Computer software may be vulnerable to attacks that alter the operation of the software. For example, an exploit (so named because it exploits a vulnerability in software) such as a software worm or virus may alter existing software code, insert new code, and/or alter the order of execution of existing code from the originally intended order to induce operations that were not part of the original code as intended. Without any regulation as to acceptable entry points in software, an exploit may direct execution to any point in the software, facilitating unintended sequences of software execution because the entire software code is available for use by the exploit.
Processor architectures typically include a stack that is used for both data and control flow. The stack contains stack frames that track an activation record for every call in a call path through a program. The activation record usually contains data used by each function (local variables, parameters, etc.) along with control information (return addresses, stack pointer, etc.) that are used to reference data and/or maintain program control flow during calls and returns. Specifically, the return address is pushed onto the stack during a function call, and the called function allocates a stack frame containing its local variables on the stack including any local data buffers. Implementation bugs and unverified input may cause a program to overflow the buffers on the stack and overwrite the control data (e.g., return addresses, frame pointers). This, in turn, allows hijacking the control flow of the program by manipulating external input.

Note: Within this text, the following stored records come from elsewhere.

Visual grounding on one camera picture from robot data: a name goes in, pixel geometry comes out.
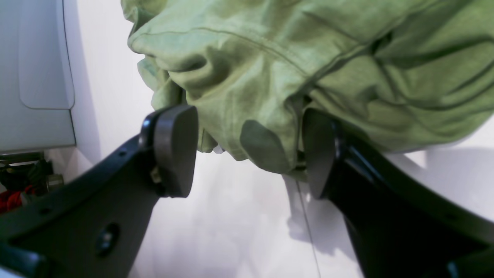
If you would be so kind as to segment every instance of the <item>green fabric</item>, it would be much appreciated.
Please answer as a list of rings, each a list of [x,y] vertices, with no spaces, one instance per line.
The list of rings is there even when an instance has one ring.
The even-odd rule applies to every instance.
[[[382,150],[465,137],[494,108],[493,0],[122,0],[155,109],[183,99],[198,150],[300,177],[304,109]]]

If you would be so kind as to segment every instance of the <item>white wall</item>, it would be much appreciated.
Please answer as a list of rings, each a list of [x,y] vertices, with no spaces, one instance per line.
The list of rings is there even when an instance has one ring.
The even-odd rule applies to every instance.
[[[139,132],[152,111],[152,92],[137,73],[142,56],[127,48],[131,23],[119,1],[66,0],[65,12],[77,148],[48,155],[70,181]],[[319,232],[311,234],[311,225]],[[285,182],[227,153],[198,153],[191,195],[158,202],[129,277],[361,274],[340,213],[328,202],[310,200],[307,185]]]

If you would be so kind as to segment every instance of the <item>red cloth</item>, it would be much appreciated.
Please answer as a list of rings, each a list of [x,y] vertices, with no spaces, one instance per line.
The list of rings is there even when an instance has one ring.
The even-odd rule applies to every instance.
[[[33,194],[33,187],[30,185],[24,189],[27,194]],[[0,214],[22,207],[20,191],[5,191],[0,193]]]

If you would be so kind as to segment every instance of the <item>black metal arm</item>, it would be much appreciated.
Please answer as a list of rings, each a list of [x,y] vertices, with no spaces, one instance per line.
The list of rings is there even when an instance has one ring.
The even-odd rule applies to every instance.
[[[493,223],[412,180],[323,112],[305,112],[303,140],[311,192],[344,214],[367,278],[494,277]]]
[[[162,196],[187,197],[197,111],[146,118],[141,134],[70,185],[0,217],[0,265],[28,278],[126,277]]]

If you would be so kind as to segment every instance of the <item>white tile floor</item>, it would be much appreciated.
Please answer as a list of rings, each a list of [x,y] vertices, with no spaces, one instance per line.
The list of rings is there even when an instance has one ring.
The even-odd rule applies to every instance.
[[[48,156],[70,181],[139,132],[152,92],[137,73],[142,57],[127,48],[131,24],[118,1],[65,1],[65,12],[78,146]],[[309,200],[306,185],[228,153],[198,153],[191,195],[158,202],[129,277],[361,275],[341,215]]]

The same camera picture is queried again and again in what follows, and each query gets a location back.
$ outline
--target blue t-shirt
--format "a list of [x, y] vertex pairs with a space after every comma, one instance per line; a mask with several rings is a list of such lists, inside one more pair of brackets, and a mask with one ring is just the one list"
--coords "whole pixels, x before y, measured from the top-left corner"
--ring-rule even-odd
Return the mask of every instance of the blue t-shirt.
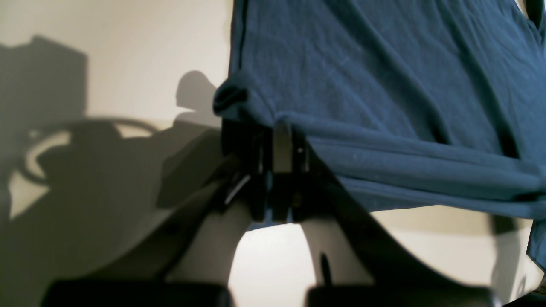
[[368, 211], [534, 219], [544, 269], [544, 3], [526, 4], [529, 19], [513, 0], [237, 0], [215, 112], [299, 126]]

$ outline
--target white wall
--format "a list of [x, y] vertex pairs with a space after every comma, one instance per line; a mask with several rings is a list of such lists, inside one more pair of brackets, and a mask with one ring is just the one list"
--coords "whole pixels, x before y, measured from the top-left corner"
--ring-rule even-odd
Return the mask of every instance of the white wall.
[[[0, 196], [9, 185], [13, 198], [0, 233], [1, 306], [36, 305], [53, 279], [101, 267], [166, 217], [154, 203], [163, 162], [219, 128], [210, 101], [227, 76], [231, 7], [0, 0], [0, 82], [10, 85], [0, 84]], [[434, 269], [508, 289], [505, 300], [523, 279], [529, 291], [542, 277], [525, 256], [529, 221], [494, 240], [490, 217], [478, 212], [433, 206], [374, 216]], [[499, 270], [500, 262], [516, 268]], [[494, 272], [512, 283], [495, 284]], [[230, 278], [239, 307], [301, 306], [313, 283], [299, 226], [243, 237]]]

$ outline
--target beige wall
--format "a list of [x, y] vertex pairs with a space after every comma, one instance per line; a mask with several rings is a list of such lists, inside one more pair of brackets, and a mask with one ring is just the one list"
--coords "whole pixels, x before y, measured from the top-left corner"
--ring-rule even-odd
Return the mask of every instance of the beige wall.
[[[154, 203], [163, 162], [219, 128], [210, 101], [227, 76], [231, 5], [0, 0], [0, 60], [13, 82], [0, 108], [18, 106], [0, 114], [0, 127], [13, 132], [0, 132], [9, 144], [0, 144], [0, 167], [9, 167], [14, 203], [0, 234], [1, 306], [36, 305], [51, 280], [108, 263], [166, 217]], [[38, 179], [16, 167], [20, 156]], [[529, 221], [493, 239], [490, 217], [478, 212], [433, 206], [374, 216], [432, 268], [508, 289], [505, 301], [523, 279], [529, 291], [542, 277], [525, 256]], [[495, 284], [494, 273], [513, 283]], [[313, 283], [298, 225], [243, 237], [230, 278], [240, 307], [301, 306]]]

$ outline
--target black metal bracket
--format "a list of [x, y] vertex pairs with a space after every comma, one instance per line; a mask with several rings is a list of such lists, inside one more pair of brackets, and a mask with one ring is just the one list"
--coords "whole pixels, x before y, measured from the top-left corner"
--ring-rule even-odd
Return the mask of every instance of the black metal bracket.
[[306, 235], [317, 276], [306, 306], [500, 306], [489, 289], [459, 285], [400, 246], [296, 127], [248, 129], [249, 147], [227, 156], [140, 245], [94, 274], [54, 284], [43, 306], [180, 306], [177, 291], [184, 306], [233, 306], [227, 284], [235, 249], [267, 206], [278, 222], [291, 212]]

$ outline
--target blue fabric
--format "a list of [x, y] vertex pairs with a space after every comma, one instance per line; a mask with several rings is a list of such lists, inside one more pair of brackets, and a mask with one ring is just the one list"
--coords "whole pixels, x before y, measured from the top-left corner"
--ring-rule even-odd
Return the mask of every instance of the blue fabric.
[[215, 112], [298, 125], [368, 211], [534, 219], [544, 269], [544, 3], [527, 2], [530, 20], [513, 0], [235, 1]]

To protect against such stack-smashing attacks several mitigations have been proposed. One technique is Software Stack Protection (SSP), in which a guard value (or stack canary) is inserted on the stack next to the return address by a compiler, and the guard value is verified before the function returns. This method employs changes across the build cycle for each program that is protected in this fashion. Existing software is built with a compiler that supports Stack Canaries. To make canary values random for each run, access is provided to a random number generator. Error recovery handlers are provided to allow for recovery from stack smashing attacks. In addition to the complexity involved for each program, this technique also has size and performance overhead since each function that is protected is instrumented with code to generate canaries and perform the check. Another technique is A Stack Ghost, that instruments OS kernel trap handlers that are invoked on register window overflow situations to protect application return addresses as they are written to memory, checking for any malicious overwrites. This technique does not need application level enabling or code size costs, but relies on support register windows in the architecture. Another technique includes storing a shadow stack architecture in a separate, protected area of memory. The shadow stack is maintained either by duplicating the control information. The separate memory is allocated and managed for all threads of execution, introducing complexity.